### GOAL OF THE EXERCISE
Exactly and only the lines from the one containing "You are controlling" through the close of the entries below are to be set down.

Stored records
_ _ _ _ _ _ _
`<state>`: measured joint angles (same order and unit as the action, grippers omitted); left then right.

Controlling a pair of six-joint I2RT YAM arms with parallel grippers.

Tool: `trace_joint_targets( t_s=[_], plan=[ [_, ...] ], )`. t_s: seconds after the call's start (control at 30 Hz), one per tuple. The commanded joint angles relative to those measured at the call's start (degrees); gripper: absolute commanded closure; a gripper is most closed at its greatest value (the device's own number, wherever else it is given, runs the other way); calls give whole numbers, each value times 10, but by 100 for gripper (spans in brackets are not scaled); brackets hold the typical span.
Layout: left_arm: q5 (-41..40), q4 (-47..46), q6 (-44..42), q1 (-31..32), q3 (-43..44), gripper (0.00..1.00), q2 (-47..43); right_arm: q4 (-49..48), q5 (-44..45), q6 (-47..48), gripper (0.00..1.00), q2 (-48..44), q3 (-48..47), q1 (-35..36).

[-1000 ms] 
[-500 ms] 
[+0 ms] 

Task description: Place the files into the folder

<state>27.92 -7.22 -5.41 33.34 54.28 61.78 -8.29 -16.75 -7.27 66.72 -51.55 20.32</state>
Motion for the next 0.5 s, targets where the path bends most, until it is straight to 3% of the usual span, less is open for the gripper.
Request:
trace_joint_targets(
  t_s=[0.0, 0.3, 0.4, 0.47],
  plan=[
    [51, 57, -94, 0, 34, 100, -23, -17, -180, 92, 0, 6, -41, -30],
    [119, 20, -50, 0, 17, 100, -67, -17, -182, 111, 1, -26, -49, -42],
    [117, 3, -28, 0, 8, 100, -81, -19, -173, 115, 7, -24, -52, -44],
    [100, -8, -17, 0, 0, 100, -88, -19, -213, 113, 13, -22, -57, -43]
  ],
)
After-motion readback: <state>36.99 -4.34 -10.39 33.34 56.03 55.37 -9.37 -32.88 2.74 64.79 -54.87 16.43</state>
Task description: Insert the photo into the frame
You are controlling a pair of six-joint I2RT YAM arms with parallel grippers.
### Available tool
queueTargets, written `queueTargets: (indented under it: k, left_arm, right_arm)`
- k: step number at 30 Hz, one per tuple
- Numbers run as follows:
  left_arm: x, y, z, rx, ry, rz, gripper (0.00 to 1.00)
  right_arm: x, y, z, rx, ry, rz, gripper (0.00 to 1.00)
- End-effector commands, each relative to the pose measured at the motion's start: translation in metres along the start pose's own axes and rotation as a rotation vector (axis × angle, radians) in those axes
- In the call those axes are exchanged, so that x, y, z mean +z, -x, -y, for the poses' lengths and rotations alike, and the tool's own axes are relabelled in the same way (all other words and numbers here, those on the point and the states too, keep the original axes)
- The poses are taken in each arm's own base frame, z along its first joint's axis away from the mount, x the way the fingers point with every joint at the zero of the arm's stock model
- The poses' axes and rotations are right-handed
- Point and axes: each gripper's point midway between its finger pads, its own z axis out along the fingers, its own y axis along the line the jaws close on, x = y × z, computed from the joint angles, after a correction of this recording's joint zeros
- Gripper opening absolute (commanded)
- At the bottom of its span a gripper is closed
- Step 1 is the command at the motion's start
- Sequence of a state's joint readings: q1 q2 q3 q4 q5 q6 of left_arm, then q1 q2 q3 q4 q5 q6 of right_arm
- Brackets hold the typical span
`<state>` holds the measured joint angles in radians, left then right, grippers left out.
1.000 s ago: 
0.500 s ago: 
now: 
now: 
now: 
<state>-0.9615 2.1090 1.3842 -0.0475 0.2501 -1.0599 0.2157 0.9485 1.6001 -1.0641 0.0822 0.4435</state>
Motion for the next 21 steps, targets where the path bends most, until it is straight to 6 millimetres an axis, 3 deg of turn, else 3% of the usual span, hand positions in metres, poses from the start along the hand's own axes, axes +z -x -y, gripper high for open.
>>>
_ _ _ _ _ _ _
### SOLUTION
You are controlling a pair of six-joint I2RT YAM arms with parallel grippers.
### Available tool
queueTargets, written `queueTargets: (indented under it: k, left_arm, right_arm)`
- k: step number at 30 Hz, one per tuple
- Numbers run as follows:
  left_arm: x, y, z, rx, ry, rz, gripper (0.00 to 1.00)
  right_arm: x, y, z, rx, ry, rz, gripper (0.00 to 1.00)
- End-effector commands, each relative to the pose measured at the motion's start: translation in metres along the start pose's own axes and rotation as a rotation vector (axis × angle, radians) in those axes
- In the call those axes are exchanged, so that x, y, z mean +z, -x, -y, for the poses' lengths and rotations alike, and the tool's own axes are relabelled in the same way (all other words and numbers here, those on the point and the states too, keep the original axes)
- The poses are taken in each arm's own base frame, z along its first joint's axis away from the mount, x the way the fingers point with every joint at the zero of the arm's stock model
- The poses' axes and rotations are right-handed
- Point and axes: each gripper's point midway between its finger pads, its own z axis out along the fingers, its own y axis along the line the jaws close on, x = y × z, computed from the joint angles, after a correction of this recording's joint zeros
- Gripper opening absolute (commanded)
- At the bottom of its span a gripper is closed
- Step 1 is the command at the motion's start
- Sequence of a state's joint readings: q1 q2 q3 q4 q5 q6 of left_arm, then q1 q2 q3 q4 q5 q6 of right_arm
- Brackets hold the typical span
`<state>` holds the measured joint angles in radians, left then right, grippers left out.
1.000 s ago: 
0.500 s ago: 
now: 
now: 
now: 
<state>-0.9615 2.1090 1.3842 -0.0475 0.2501 -1.0599 0.2157 0.9485 1.6001 -1.0641 0.0822 0.4435</state>
Motion for the next 21 steps, targets where the path bends most, until it is straight to 6 millimetres an axis, 3 deg of turn, else 3% of the usual span, hand positions in metres, poses from the start along the hand's own axes, axes +z -x -y, gripper high for open.
>>>

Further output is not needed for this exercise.